***** EXCERPTED RECORDS *****

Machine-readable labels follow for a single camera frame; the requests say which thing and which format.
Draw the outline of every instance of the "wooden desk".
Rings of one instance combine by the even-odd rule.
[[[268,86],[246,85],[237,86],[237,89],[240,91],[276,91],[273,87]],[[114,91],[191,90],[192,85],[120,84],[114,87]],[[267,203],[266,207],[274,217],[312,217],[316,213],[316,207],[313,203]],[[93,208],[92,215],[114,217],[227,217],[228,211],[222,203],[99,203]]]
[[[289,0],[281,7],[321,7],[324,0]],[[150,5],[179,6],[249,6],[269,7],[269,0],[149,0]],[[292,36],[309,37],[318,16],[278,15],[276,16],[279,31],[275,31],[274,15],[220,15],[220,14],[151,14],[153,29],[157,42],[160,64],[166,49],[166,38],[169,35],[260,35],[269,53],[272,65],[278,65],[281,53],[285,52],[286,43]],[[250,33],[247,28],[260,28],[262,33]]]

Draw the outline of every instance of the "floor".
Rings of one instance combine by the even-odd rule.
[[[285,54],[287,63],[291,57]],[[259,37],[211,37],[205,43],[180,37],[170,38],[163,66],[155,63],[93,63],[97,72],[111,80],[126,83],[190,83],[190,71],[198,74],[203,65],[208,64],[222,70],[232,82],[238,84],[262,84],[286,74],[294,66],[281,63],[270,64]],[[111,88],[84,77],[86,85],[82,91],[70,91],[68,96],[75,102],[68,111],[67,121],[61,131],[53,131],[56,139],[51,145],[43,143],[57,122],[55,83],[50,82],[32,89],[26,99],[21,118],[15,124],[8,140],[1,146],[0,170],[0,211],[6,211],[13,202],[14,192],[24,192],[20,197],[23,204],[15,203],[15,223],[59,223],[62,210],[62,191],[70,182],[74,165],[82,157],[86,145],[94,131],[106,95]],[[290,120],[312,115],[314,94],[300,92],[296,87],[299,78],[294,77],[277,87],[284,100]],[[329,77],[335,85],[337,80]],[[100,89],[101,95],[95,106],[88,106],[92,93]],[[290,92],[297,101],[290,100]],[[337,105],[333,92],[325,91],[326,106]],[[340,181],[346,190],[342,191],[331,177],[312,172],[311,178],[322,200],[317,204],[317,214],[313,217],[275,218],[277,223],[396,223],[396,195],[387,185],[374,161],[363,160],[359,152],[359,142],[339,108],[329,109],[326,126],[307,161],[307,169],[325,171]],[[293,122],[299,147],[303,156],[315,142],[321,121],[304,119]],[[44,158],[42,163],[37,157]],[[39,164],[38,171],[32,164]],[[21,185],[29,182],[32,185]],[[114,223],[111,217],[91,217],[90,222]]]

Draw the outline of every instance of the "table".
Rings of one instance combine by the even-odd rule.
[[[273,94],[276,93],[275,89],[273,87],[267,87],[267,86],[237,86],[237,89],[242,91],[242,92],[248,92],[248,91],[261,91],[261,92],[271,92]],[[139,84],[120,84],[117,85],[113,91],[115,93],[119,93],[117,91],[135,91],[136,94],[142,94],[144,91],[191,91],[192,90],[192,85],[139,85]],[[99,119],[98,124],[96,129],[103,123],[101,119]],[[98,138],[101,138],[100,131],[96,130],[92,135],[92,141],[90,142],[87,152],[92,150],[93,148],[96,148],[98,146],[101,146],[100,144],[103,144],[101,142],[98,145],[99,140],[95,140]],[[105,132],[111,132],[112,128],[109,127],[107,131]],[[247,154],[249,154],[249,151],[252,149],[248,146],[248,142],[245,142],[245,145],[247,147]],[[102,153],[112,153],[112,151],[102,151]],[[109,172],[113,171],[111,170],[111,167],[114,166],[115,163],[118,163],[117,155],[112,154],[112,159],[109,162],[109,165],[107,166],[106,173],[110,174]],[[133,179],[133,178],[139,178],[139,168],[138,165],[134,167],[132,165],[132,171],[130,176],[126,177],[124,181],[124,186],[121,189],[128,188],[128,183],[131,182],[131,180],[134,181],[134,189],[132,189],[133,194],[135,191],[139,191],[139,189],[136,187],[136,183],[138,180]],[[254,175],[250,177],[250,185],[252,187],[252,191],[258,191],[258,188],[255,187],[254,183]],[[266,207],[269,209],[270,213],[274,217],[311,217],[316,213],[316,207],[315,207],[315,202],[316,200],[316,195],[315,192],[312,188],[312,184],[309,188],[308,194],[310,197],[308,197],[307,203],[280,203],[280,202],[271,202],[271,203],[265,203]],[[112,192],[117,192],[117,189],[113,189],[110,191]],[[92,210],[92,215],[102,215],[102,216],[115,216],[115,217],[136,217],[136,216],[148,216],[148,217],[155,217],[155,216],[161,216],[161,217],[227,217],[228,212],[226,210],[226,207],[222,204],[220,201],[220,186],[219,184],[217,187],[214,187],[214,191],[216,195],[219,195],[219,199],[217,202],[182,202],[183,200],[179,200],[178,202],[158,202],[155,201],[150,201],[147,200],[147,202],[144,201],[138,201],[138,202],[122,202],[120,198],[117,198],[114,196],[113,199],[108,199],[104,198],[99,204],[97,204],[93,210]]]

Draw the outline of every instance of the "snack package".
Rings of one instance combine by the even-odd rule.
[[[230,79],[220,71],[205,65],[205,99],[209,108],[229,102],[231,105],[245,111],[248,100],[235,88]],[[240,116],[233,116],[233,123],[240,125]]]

*****

EXERCISE
Write out the records. Leave nothing out and change nothing.

OUTPUT OF THE TASK
Machine-readable labels follow for a single camera frame; the requests say which thing and which format.
Draw the outline of every instance of the "wooden desk".
Rings of one instance combine by the even-odd rule.
[[[268,86],[246,85],[237,86],[237,89],[240,91],[276,91],[273,87]],[[114,91],[191,90],[192,85],[120,84],[114,87]],[[267,203],[266,207],[274,217],[312,217],[316,213],[316,207],[313,203]],[[93,208],[92,215],[114,217],[227,217],[228,211],[222,203],[99,203]]]
[[[289,0],[281,7],[321,7],[324,0]],[[150,5],[179,6],[249,6],[269,7],[269,0],[149,0]],[[292,36],[309,37],[318,16],[278,15],[276,16],[279,31],[275,31],[274,15],[220,15],[220,14],[151,14],[153,29],[157,42],[160,64],[166,49],[166,38],[169,35],[260,35],[269,53],[272,65],[278,65],[281,53],[285,52],[286,43]],[[250,33],[247,28],[260,28],[262,33]]]

Draw the outline of every instance of the "floor".
Rings of one instance combine by the even-odd rule.
[[[285,54],[287,63],[291,57]],[[259,37],[211,37],[205,43],[180,37],[170,38],[163,66],[155,63],[93,63],[97,72],[111,80],[126,83],[190,83],[190,71],[198,74],[203,65],[208,64],[222,70],[232,82],[238,84],[262,84],[286,74],[294,66],[281,63],[270,64]],[[111,88],[84,77],[86,85],[82,91],[70,91],[68,96],[75,102],[68,111],[67,121],[61,131],[53,131],[56,139],[51,145],[43,143],[57,122],[55,83],[50,82],[32,89],[26,99],[21,118],[15,124],[8,140],[1,146],[0,170],[0,211],[6,211],[13,202],[14,192],[24,192],[20,197],[23,204],[15,203],[15,223],[59,223],[62,210],[62,191],[70,182],[74,165],[82,157],[86,145],[94,131],[106,95]],[[290,120],[312,115],[314,94],[300,92],[296,87],[299,78],[294,77],[277,87],[284,100]],[[329,77],[335,85],[337,80]],[[100,89],[101,95],[95,106],[88,106],[92,93]],[[290,92],[297,101],[290,100]],[[337,105],[333,92],[325,91],[326,106]],[[340,181],[346,190],[342,191],[331,177],[312,172],[311,178],[322,200],[317,204],[317,214],[313,217],[275,218],[277,223],[396,223],[396,195],[387,185],[374,161],[363,160],[359,152],[359,142],[339,108],[329,109],[326,126],[307,161],[307,169],[325,171]],[[293,122],[299,147],[303,156],[315,142],[321,121],[304,119]],[[44,158],[42,163],[37,157]],[[39,164],[38,171],[32,164]],[[21,185],[29,182],[32,185]],[[114,223],[111,217],[91,217],[90,222]]]

Draw the outline of every instance of the "table".
Rings of one instance combine by the even-odd rule.
[[[273,94],[276,93],[275,89],[273,87],[267,87],[267,86],[237,86],[237,89],[242,91],[242,92],[248,92],[248,91],[261,91],[261,92],[271,92]],[[139,84],[120,84],[117,85],[113,91],[115,93],[119,93],[117,91],[135,91],[136,94],[142,94],[144,91],[191,91],[192,90],[192,85],[139,85]],[[99,119],[98,124],[96,129],[103,123],[101,119]],[[98,138],[101,138],[100,131],[96,130],[92,135],[92,141],[90,142],[87,152],[92,150],[93,148],[96,148],[98,146],[101,146],[100,144],[103,144],[101,142],[98,145],[99,140],[95,140]],[[105,132],[111,132],[112,128],[109,127],[107,131]],[[247,154],[249,154],[249,151],[252,149],[248,146],[248,142],[245,142],[245,145],[247,147]],[[102,153],[112,153],[112,151],[102,151]],[[109,172],[113,171],[111,170],[111,167],[114,166],[115,163],[118,163],[117,155],[112,154],[112,159],[109,162],[109,165],[107,166],[106,173],[110,174]],[[133,179],[133,178],[139,178],[139,168],[138,165],[134,167],[132,165],[132,171],[130,176],[126,177],[124,181],[124,186],[121,189],[128,188],[128,183],[131,182],[131,180],[134,181],[134,189],[132,189],[133,194],[135,191],[139,191],[139,189],[136,187],[136,183],[138,180]],[[254,175],[250,177],[250,185],[252,187],[252,191],[258,191],[258,188],[255,187],[254,183]],[[266,207],[269,209],[270,213],[274,217],[311,217],[316,213],[316,207],[315,207],[315,202],[316,200],[316,195],[315,192],[312,188],[312,184],[309,188],[308,194],[310,197],[308,197],[307,203],[280,203],[280,202],[271,202],[271,203],[265,203]],[[112,192],[117,192],[117,189],[113,189],[110,191]],[[92,210],[92,215],[102,215],[102,216],[115,216],[115,217],[136,217],[136,216],[148,216],[148,217],[155,217],[155,216],[161,216],[161,217],[227,217],[228,212],[226,210],[226,207],[222,204],[220,201],[220,186],[219,184],[217,187],[214,187],[214,191],[216,195],[219,195],[219,199],[217,202],[182,202],[183,200],[179,200],[178,202],[158,202],[155,201],[150,201],[147,200],[147,202],[144,201],[138,201],[138,202],[122,202],[120,198],[117,198],[114,196],[113,199],[108,199],[104,198],[99,204],[97,204],[93,210]]]

Draw the outline of every instance of the "snack package".
Rings of one instance combine by the even-odd rule.
[[[230,79],[220,71],[205,65],[205,99],[209,108],[229,102],[231,105],[245,111],[248,100],[235,88]],[[240,116],[233,116],[233,123],[240,125]]]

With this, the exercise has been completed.